EXERCISE GOAL:
Reproduce every line of the listing as written, apart from the pictures.

SOURCE MATERIAL:
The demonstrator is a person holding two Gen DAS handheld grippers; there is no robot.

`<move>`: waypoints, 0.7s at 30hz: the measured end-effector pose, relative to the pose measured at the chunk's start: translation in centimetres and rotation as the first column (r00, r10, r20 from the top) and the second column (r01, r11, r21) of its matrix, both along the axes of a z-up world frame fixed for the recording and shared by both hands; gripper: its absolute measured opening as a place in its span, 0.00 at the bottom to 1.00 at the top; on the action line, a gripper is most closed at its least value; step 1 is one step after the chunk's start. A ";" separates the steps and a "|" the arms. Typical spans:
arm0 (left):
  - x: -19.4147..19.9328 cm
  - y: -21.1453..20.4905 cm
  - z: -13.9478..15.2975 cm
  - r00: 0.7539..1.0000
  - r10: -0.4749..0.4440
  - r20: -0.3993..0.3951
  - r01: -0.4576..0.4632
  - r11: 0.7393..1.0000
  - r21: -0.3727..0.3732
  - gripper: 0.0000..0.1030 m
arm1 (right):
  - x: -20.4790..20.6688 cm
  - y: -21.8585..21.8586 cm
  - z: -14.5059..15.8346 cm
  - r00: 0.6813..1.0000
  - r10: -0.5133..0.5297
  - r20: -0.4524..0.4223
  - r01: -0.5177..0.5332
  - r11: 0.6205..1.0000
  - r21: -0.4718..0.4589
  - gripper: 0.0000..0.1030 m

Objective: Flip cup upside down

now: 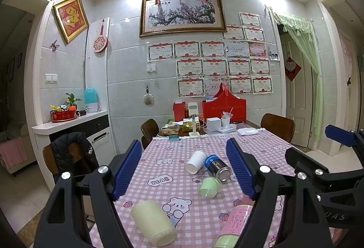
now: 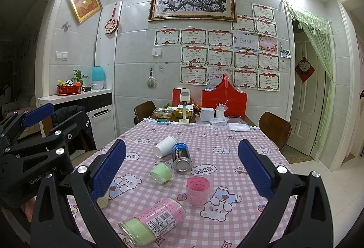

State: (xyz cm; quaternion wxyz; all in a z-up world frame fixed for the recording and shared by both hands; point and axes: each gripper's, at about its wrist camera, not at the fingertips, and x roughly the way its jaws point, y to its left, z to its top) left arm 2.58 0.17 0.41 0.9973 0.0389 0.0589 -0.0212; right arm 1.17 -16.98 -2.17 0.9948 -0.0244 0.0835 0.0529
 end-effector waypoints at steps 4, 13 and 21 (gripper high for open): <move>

TASK RESULT:
The demonstrator is a person holding two Gen DAS handheld grippers; there is no robot.

`<move>`: waypoints, 0.7s at 30hz: the measured end-effector pose, relative to the pose measured at the chunk's start: translation in centimetres and rotation as the first column (r00, r10, r20 from the top) and the second column (r01, r11, r21) of its matrix, both along the axes of a z-up world frame fixed for the recording and shared by both hands; gripper: its absolute measured opening as a place in its span, 0.00 at the bottom to 1.00 at the top; on the action line, a gripper is most closed at its least value; step 1 is one step after the chunk's start. A ";" separates the steps and a "|" the arms. Typical spans:
arm0 (left):
  - x: -19.4147..19.9328 cm
  - y: -21.1453..20.4905 cm
  - z: -13.9478..15.2975 cm
  - r00: 0.7539..1.0000
  - r10: -0.4749..0.4440
  - r20: -0.3993..0.3951
  - r01: -0.4576..0.4632
  - r11: 0.7393..1.0000
  - r21: -0.3727..0.3732
  - gripper: 0.0000..0.1030 m
arm1 (right):
  - x: -20.4790..20.6688 cm
  - y: -21.8585..21.8586 cm
  - z: -14.5059..15.8346 cm
  - r00: 0.6813..1.0000
  - r10: -0.5133..0.5297
  - r20: -0.4524..0.4223
  - r01: -0.5177..0.5332
  - r11: 0.6205..1.0000
  - r21: -0.4718..0.4589
  - gripper: 0.0000..0.1030 m

Objective: Flip cup upside down

now: 
now: 

State: (xyz cm; quaternion wxyz; all in a z-up world frame fixed for the recording and shared by both hands; point and axes: each gripper's, at about its wrist camera, not at the fingertips, and x roughly the way its jaws point, y to its left, z to its top) left arm 2.58 0.17 0.41 0.9973 0.0389 0.0589 -0.0212; right arm 1.17 -16.98 -2.17 0.9948 -0.0244 0.0835 0.0529
 end-effector waypoints at steps 4, 13 and 21 (gripper high for open): <move>

That completes the answer, and no more is expected.